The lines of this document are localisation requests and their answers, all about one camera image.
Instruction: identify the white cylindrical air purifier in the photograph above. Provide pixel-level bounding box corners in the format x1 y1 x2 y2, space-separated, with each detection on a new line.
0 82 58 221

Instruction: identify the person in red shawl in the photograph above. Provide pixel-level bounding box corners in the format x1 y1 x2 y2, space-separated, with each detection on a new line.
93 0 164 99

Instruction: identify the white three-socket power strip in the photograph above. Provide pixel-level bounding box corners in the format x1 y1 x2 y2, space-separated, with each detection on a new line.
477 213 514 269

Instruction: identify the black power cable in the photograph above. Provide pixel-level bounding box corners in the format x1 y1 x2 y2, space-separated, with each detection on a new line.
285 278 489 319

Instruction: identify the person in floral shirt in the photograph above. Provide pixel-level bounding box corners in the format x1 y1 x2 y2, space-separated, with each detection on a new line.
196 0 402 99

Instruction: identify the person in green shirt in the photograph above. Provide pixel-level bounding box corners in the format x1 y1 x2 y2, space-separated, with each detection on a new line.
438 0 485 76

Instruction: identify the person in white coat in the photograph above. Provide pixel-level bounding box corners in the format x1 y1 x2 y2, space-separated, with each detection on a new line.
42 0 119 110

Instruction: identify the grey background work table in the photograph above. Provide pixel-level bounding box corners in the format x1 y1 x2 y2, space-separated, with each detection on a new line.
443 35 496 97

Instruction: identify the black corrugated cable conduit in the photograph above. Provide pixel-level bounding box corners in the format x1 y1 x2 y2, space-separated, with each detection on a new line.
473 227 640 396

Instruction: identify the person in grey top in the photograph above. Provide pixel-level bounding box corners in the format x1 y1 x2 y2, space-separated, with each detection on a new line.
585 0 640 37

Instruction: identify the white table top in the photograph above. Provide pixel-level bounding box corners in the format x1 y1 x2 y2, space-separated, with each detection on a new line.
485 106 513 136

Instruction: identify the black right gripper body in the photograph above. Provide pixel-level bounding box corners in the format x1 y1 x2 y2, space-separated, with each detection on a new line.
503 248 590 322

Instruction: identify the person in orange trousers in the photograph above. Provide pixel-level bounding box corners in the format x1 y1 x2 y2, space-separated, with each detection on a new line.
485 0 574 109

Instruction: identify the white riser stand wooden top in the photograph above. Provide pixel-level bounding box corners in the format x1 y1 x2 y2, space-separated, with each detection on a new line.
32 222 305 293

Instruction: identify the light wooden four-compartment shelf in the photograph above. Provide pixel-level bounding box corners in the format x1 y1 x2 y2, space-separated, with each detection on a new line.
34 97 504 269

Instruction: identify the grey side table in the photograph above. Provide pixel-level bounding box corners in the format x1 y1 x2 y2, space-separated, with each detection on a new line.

────────────────────────────────────────

### [TASK TO CARRY OUT]
Copy the data above in its entirety, exactly as given.

### [EXERCISE RESPONSE]
The lines of this document are localisation requests and their answers, all about one camera image.
Instruction: identify the white cylindrical air purifier in the photograph above. Provide pixel-level bounding box corners in the format x1 y1 x2 y2, space-separated, with each detection on a new line.
0 82 58 221

Instruction: identify the person in red shawl in the photograph above. Provide pixel-level bounding box corners in the format x1 y1 x2 y2, space-separated, with each detection on a new line.
93 0 164 99

Instruction: identify the white three-socket power strip in the photograph above. Provide pixel-level bounding box corners in the format x1 y1 x2 y2, space-separated, with each detection on a new line.
477 213 514 269

Instruction: identify the black power cable in the photograph above. Provide pixel-level bounding box corners in the format x1 y1 x2 y2, space-separated, with each detection on a new line.
285 278 489 319

Instruction: identify the person in floral shirt in the photograph above. Provide pixel-level bounding box corners in the format x1 y1 x2 y2, space-separated, with each detection on a new line.
196 0 402 99

Instruction: identify the person in green shirt in the photograph above. Provide pixel-level bounding box corners in the format x1 y1 x2 y2, space-separated, with each detection on a new line.
438 0 485 76

Instruction: identify the person in white coat in the photograph above. Provide pixel-level bounding box corners in the format x1 y1 x2 y2, space-separated, with each detection on a new line.
42 0 119 110

Instruction: identify the grey background work table in the photograph above. Provide pixel-level bounding box corners in the format x1 y1 x2 y2, space-separated, with each detection on a new line.
443 35 496 97

Instruction: identify the black corrugated cable conduit in the photograph above. Provide pixel-level bounding box corners in the format x1 y1 x2 y2, space-separated, with each detection on a new line.
473 227 640 396

Instruction: identify the person in grey top in the photograph above. Provide pixel-level bounding box corners in the format x1 y1 x2 y2, space-separated, with each detection on a new line.
585 0 640 37

Instruction: identify the white table top in the photograph above. Provide pixel-level bounding box corners in the format x1 y1 x2 y2, space-separated, with each detection on a new line.
485 106 513 136

Instruction: identify the black right gripper body in the photograph above. Provide pixel-level bounding box corners in the format x1 y1 x2 y2, space-separated, with each detection on a new line.
503 248 590 322

Instruction: identify the person in orange trousers in the photograph above. Provide pixel-level bounding box corners in the format x1 y1 x2 y2, space-separated, with each detection on a new line.
485 0 574 109

Instruction: identify the white riser stand wooden top in the photograph above. Provide pixel-level bounding box corners in the format x1 y1 x2 y2, space-separated, with each detection on a new line.
32 222 305 293

Instruction: identify the light wooden four-compartment shelf in the photograph above. Provide pixel-level bounding box corners in the format x1 y1 x2 y2, space-separated, with each detection on a new line.
34 97 504 269

Instruction: identify the grey side table in the photograph above. Provide pixel-level bounding box corners in the format x1 y1 x2 y2, space-separated, with each detection on a new line.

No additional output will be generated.